> _RECORDS SUPPLIED_:
=======
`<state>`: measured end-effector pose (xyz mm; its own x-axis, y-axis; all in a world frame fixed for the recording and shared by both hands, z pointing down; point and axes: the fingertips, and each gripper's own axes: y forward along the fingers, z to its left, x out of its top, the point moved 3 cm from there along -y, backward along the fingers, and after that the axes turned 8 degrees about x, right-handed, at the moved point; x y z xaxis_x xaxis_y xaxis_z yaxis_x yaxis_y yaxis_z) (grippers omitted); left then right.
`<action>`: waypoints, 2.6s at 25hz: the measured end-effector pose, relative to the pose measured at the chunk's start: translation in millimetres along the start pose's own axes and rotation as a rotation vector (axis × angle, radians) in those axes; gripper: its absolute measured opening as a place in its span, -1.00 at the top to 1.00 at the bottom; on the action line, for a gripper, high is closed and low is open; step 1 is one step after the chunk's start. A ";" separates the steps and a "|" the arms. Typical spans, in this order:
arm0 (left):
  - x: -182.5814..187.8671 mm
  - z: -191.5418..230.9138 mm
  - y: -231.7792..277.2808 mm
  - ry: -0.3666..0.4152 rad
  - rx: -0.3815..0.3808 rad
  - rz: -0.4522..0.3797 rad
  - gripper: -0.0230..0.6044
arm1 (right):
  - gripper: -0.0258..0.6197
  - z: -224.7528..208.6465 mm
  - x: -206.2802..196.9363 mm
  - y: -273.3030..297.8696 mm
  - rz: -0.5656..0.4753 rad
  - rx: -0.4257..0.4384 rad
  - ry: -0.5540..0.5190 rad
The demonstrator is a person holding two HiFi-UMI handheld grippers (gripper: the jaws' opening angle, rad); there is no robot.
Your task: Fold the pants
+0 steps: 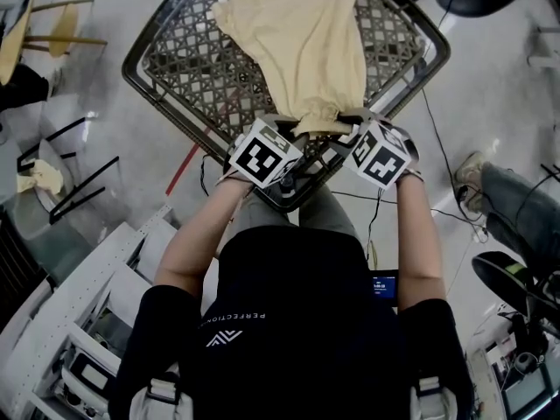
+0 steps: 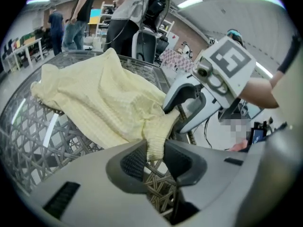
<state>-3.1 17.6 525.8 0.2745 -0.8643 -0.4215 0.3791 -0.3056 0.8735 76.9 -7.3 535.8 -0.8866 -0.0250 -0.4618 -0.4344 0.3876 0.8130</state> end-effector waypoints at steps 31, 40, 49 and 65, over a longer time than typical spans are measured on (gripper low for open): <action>25.2 -8.8 -56.9 -0.125 -0.111 -0.082 0.63 | 0.63 18.7 11.6 -17.5 -0.002 -0.104 -0.013; -8.7 -37.1 -63.1 -0.123 -0.151 -0.050 0.62 | 0.63 54.9 4.6 -26.6 0.066 0.031 -0.014; -37.2 -59.5 -70.6 -0.060 -0.180 0.007 0.62 | 0.64 91.8 -1.3 -32.9 0.095 0.132 -0.008; 20.1 -14.2 -96.9 -0.083 -0.217 -0.108 0.62 | 0.64 51.1 43.9 -61.0 0.088 -0.036 -0.037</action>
<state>-21.7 35.5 429.2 0.1519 -0.8642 -0.4797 0.5856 -0.3123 0.7480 72.6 15.1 447.8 -0.9154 0.0425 -0.4002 -0.3608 0.3536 0.8630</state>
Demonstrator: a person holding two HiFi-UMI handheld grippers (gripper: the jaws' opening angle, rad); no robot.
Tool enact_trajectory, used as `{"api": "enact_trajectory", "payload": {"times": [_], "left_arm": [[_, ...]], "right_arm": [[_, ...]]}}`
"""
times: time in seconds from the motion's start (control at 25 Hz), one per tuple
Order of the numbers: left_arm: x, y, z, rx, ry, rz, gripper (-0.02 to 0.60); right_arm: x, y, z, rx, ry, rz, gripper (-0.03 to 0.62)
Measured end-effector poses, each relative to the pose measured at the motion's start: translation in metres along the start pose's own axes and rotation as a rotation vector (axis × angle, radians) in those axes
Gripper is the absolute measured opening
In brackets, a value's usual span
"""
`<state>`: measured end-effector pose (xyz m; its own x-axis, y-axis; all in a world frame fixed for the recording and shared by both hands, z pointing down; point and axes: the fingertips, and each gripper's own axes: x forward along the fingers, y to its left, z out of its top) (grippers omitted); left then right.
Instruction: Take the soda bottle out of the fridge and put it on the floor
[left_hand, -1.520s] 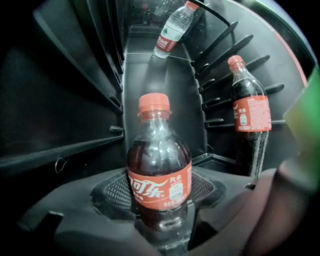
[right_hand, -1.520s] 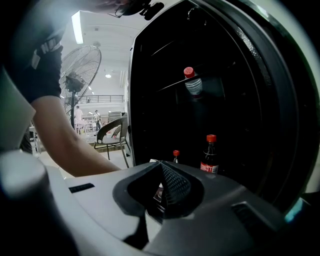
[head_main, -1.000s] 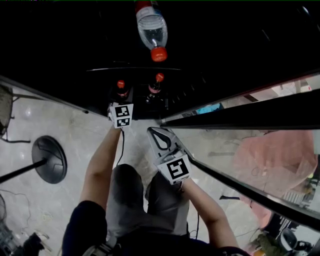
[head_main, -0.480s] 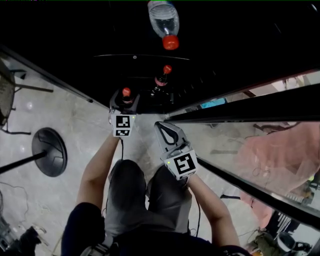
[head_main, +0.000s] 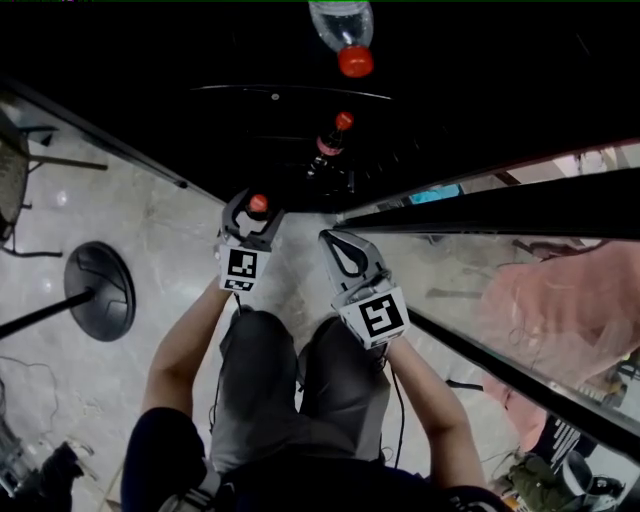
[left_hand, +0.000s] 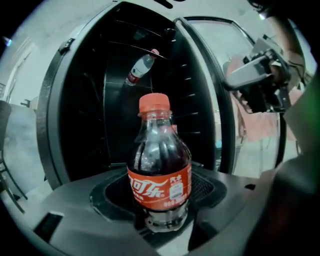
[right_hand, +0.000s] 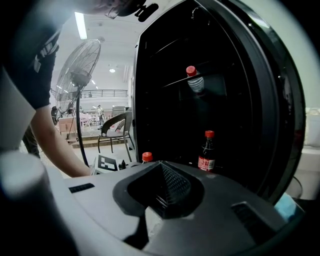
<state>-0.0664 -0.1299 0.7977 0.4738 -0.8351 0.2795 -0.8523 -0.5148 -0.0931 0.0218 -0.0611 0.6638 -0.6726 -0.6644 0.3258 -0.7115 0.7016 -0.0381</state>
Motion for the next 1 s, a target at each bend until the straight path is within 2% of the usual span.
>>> {"api": "enact_trajectory", "payload": {"times": [0.16, 0.36, 0.56, 0.84, 1.0], "left_arm": [[-0.014, -0.008, -0.019, 0.004, 0.006, -0.031, 0.319], [-0.024, -0.006, -0.048, -0.022, 0.012, -0.048, 0.319], [-0.035, -0.008, -0.075, 0.012, 0.025, -0.082, 0.319], [-0.036, -0.006, -0.125, 0.018, 0.081, -0.098, 0.319], [-0.033, -0.007, -0.146, 0.010, 0.084, -0.091, 0.319]], "right_arm": [[0.005, 0.003, -0.006, -0.020, 0.011, 0.025, 0.017], [0.014, 0.015, -0.019, -0.065, 0.037, 0.100, 0.017], [0.022, 0.024, -0.040, -0.069, 0.054, 0.157, 0.017], [0.036, 0.025, -0.062, -0.099, 0.055, 0.210, 0.017], [0.042, 0.026, -0.071, -0.100, 0.032, 0.237, 0.017]]}}
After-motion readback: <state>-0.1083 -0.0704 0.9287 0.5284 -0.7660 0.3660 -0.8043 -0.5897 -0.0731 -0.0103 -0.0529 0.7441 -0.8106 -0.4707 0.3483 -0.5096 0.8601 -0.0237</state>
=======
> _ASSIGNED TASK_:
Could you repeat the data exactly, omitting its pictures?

> _WRITTEN SOLUTION_:
`<state>`: measured end-effector pose (xyz mm; its own x-axis, y-axis; all in a world frame fixed for the recording and shared by both hands, z pointing down; point and axes: the fingertips, and each gripper's own axes: y forward along the fingers, z to its left, x out of its top, the point moved 3 cm from there along -y, backward along the fingers, and after that the axes turned 8 degrees about x, right-handed, at the moved point; x y z xaxis_x xaxis_y xaxis_z yaxis_x yaxis_y yaxis_z) (grippers omitted); left then right.
`<action>`: waypoints, 2.6s at 25hz: the measured end-effector pose, relative to the pose measured at the chunk's start: translation in millimetres along the start pose's own axes and rotation as a rotation vector (axis × angle, radians) in those axes; gripper: its absolute measured opening as a place in its span, -1.00 at the top to 1.00 at the bottom; on the action line, for a gripper, high is closed and low is open; step 1 is one step after the chunk's start. A ";" separates the steps and a "|" the arms. Typical spans, in this order:
arm0 (left):
  - x: -182.5814..187.8671 mm
  - z: -191.5418..230.9138 mm
  - y: -231.7792..277.2808 mm
  - ry: -0.3666..0.4152 rad
  - rx: -0.3815..0.3808 rad
  - rz: -0.4522..0.3797 rad
  - gripper: -0.0230..0.6044
arm1 (right):
  - gripper: -0.0258..0.6197
  - z: -224.7528..208.6465 mm
  - x: -206.2802..196.9363 mm
  - y: -273.3030..297.8696 mm
  - rz: -0.5656..0.4753 rad
  - rx: -0.4257..0.4384 rad
  - ry: -0.5540..0.5190 rad
The demonstrator is a person holding two HiFi-UMI handheld grippers (gripper: the jaws' opening angle, rad); there is no robot.
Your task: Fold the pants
+0 steps: 
+0 steps: 
<state>-3.1 17.6 525.8 0.2745 -0.8643 -0.4215 0.3791 -0.3056 0.8735 76.9 -7.3 535.8 -0.8866 -0.0250 -0.4618 -0.4344 0.3876 0.8130</state> end-effector waypoints at steps 31, 40, 49 and 65, over a longer time than typical spans are measured on (gripper low for open): <action>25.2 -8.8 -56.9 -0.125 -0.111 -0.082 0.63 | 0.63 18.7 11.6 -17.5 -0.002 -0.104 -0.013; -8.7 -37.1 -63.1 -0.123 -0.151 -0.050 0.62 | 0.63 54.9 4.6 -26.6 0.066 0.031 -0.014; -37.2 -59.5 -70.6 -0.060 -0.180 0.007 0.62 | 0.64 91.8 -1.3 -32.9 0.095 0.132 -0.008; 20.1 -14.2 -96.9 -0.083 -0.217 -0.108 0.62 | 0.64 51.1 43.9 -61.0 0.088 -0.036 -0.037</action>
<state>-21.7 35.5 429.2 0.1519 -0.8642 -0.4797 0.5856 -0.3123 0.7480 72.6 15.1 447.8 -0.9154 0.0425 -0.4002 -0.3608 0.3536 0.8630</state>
Demonstrator: a person holding two HiFi-UMI handheld grippers (gripper: the jaws' opening angle, rad); no robot.
Tool enact_trajectory, used as `{"api": "enact_trajectory", "payload": {"times": [_], "left_arm": [[_, ...]], "right_arm": [[_, ...]]}}`
"""
times: time in seconds from the motion's start (control at 25 Hz), one per tuple
Order of the numbers: left_arm: x, y, z, rx, ry, rz, gripper (-0.02 to 0.60); right_arm: x, y, z, rx, ry, rz, gripper (-0.03 to 0.62)
Measured end-effector poses, each relative to the pose measured at the motion's start: translation in metres along the start pose's own axes and rotation as a rotation vector (axis × angle, radians) in those axes
Gripper is the absolute measured opening
In brackets, a value's usual span
"""
`<state>`: measured end-effector pose (xyz m; its own x-axis, y-axis; all in a world frame fixed for the recording and shared by both hands, z pointing down; point and axes: the fingertips, and each gripper's own axes: x forward along the fingers, y to its left, z out of its top) (grippers omitted); left then right.
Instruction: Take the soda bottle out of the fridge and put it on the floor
[left_hand, -1.520s] 
[right_hand, -1.520s] 
[head_main, -1.000s] 
[head_main, -0.480s] 
[head_main, +0.000s] 
[left_hand, +0.000s] 
[right_hand, +0.000s] 
<state>-0.0664 -0.1299 0.7977 0.4738 -0.8351 0.2795 -0.8523 -0.5148 -0.0931 0.0218 -0.0611 0.6638 -0.6726 -0.6644 0.3258 -0.7115 0.7016 -0.0381</state>
Motion for the next 1 s, a target at each bend until the straight path is within 2% of the usual span.
>>> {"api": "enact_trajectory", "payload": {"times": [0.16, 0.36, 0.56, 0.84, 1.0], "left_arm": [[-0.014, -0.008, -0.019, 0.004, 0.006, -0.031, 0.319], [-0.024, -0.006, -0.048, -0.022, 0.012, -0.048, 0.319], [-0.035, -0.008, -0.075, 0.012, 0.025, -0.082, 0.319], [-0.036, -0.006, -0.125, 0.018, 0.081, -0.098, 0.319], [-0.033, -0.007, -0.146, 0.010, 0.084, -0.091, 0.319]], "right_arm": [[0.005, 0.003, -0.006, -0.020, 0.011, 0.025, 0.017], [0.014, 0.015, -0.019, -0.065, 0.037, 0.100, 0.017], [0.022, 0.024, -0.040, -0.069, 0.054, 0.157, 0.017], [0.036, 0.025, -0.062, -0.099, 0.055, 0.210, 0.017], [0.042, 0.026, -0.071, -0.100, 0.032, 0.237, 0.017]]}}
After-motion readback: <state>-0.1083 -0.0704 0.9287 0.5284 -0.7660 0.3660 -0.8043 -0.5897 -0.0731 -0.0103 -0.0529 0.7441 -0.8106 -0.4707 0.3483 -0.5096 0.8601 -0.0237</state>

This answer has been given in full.